- [WORK REQUEST]
Write out again, please, the records below from the first line to the line holding "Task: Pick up", inclusive, and nothing else.

Dataset excerpts:
────

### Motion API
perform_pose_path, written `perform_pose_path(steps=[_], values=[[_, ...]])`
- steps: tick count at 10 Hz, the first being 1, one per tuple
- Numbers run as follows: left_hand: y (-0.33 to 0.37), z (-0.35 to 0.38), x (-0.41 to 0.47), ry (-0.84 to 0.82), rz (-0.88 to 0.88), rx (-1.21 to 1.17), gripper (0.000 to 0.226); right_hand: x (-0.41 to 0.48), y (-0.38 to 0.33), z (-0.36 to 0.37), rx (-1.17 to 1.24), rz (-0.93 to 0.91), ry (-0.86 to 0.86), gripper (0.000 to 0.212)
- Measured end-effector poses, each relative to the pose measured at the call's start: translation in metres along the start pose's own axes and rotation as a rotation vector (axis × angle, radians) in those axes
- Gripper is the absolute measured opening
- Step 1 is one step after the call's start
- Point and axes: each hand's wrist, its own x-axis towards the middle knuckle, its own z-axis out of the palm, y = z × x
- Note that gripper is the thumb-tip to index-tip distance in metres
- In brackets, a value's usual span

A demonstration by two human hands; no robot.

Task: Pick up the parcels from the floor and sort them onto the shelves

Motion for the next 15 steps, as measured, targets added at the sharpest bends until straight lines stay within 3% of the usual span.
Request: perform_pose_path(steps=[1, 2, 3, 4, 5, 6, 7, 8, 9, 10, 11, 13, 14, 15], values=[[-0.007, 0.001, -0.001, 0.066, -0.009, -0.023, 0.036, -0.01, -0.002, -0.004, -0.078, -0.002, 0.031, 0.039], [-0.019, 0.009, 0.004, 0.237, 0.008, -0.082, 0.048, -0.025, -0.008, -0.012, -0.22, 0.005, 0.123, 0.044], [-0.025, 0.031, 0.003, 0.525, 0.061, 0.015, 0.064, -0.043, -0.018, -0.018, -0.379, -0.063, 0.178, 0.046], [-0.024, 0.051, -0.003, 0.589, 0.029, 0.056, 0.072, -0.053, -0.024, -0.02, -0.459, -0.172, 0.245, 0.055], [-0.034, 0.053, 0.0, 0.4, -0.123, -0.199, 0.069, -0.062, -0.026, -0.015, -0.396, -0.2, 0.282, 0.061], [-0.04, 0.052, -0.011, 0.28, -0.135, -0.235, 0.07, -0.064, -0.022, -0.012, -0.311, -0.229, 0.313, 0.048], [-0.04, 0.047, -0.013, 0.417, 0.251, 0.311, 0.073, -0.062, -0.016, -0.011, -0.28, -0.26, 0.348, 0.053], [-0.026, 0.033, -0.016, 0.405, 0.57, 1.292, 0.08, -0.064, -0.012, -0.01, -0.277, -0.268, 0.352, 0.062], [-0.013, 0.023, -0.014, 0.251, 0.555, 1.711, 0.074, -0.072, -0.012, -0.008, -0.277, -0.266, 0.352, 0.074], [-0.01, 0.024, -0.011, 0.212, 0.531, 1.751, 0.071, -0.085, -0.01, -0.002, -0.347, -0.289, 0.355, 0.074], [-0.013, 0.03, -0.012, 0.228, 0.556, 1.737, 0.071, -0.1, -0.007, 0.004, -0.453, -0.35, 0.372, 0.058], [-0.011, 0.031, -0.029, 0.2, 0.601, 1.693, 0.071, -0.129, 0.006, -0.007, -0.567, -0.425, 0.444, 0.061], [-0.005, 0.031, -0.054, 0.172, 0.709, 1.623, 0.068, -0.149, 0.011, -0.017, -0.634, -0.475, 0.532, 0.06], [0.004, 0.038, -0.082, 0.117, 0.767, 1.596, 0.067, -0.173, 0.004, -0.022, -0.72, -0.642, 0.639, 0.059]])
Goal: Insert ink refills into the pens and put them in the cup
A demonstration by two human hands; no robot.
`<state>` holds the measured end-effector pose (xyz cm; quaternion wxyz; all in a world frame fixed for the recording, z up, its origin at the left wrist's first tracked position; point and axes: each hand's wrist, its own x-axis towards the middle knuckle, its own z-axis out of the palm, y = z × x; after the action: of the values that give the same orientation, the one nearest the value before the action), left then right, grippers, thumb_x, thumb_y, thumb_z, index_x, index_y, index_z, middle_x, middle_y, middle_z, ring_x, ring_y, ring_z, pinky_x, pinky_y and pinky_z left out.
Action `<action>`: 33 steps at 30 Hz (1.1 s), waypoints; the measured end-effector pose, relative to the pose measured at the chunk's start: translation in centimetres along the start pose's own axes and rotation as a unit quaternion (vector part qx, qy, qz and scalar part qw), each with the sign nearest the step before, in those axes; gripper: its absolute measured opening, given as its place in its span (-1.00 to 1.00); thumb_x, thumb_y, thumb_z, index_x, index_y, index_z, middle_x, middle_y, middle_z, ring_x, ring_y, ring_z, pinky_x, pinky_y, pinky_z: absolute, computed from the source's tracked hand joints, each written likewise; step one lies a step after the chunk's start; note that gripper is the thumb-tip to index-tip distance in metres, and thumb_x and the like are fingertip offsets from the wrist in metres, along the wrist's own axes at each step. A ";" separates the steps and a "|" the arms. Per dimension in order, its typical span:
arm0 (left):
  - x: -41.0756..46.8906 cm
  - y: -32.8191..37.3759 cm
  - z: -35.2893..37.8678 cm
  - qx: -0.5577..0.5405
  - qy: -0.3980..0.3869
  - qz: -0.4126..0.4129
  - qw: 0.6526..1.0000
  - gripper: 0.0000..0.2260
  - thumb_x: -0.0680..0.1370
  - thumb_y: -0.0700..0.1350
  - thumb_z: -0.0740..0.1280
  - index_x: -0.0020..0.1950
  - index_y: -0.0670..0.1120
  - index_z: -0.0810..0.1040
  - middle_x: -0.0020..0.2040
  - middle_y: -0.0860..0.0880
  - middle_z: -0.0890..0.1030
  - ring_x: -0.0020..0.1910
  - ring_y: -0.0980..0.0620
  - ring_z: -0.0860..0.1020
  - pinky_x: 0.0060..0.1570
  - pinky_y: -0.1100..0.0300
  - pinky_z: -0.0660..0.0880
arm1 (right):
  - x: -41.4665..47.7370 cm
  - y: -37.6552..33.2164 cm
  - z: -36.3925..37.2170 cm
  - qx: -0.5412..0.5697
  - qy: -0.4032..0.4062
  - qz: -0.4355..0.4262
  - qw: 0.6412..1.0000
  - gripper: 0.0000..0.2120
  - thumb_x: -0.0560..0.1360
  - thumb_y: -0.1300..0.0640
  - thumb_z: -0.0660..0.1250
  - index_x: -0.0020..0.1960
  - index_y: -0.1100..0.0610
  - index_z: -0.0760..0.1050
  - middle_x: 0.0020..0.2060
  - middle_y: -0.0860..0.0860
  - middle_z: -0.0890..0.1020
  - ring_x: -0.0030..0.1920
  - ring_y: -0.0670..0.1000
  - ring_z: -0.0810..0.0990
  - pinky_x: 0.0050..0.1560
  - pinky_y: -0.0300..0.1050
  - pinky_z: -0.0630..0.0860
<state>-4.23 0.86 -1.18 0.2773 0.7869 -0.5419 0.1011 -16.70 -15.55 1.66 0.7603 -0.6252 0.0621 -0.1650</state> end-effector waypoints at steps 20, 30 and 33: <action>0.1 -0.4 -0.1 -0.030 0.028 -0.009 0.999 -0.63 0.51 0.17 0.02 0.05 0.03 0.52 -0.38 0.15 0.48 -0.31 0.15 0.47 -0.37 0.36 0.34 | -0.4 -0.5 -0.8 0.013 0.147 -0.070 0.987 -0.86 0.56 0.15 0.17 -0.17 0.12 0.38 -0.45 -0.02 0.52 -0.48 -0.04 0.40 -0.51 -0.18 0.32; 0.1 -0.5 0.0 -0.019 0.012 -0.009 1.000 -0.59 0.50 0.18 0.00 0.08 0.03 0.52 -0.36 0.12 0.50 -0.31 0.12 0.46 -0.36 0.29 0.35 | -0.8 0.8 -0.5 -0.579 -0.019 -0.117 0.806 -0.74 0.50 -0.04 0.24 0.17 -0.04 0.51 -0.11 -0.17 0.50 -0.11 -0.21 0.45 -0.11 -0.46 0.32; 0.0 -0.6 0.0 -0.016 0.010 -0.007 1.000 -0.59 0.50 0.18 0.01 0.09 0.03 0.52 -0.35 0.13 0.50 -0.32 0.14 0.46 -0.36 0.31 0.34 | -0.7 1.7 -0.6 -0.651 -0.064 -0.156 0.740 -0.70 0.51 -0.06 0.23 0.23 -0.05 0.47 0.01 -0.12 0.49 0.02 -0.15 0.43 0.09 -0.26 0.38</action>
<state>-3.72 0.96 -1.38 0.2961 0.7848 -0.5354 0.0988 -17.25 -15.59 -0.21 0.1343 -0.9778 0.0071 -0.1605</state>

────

- [SOLUTION]
### Motion API
perform_pose_path, written `perform_pose_path(steps=[_], values=[[_, ...]])`
- steps: tick count at 10 Hz, the first being 1, one per tuple
- Numbers run as follows: left_hand: y (-0.33 to 0.37), z (-0.35 to 0.38), x (-0.41 to 0.47), ry (-0.84 to 0.82), rz (-0.88 to 0.88), rx (-1.21 to 1.17), gripper (0.000 to 0.226); right_hand: x (-0.41 to 0.48), y (-0.38 to 0.33), z (-0.36 to 0.37), rx (-1.17 to 1.24), rz (-0.93 to 0.91), ry (-0.86 to 0.86), gripper (0.000 to 0.212)
- Measured end-effector poses, each relative to the pose measured at the call's start: translation in metres along the start pose's own axes and rotation as a rotation vector (axis × angle, radians) in those axes
- Gripper is the absolute measured opening
- Step 1 is one step after the call's start
- Point and axes: each hand's wrist, its own x-axis towards the middle knuckle, its own z-axis out of the palm, y = z × x
- Note that gripper is the thumb-tip to index-tip distance in metres
- In brackets, a value's usual span

A demonstration by two human hands; no robot.

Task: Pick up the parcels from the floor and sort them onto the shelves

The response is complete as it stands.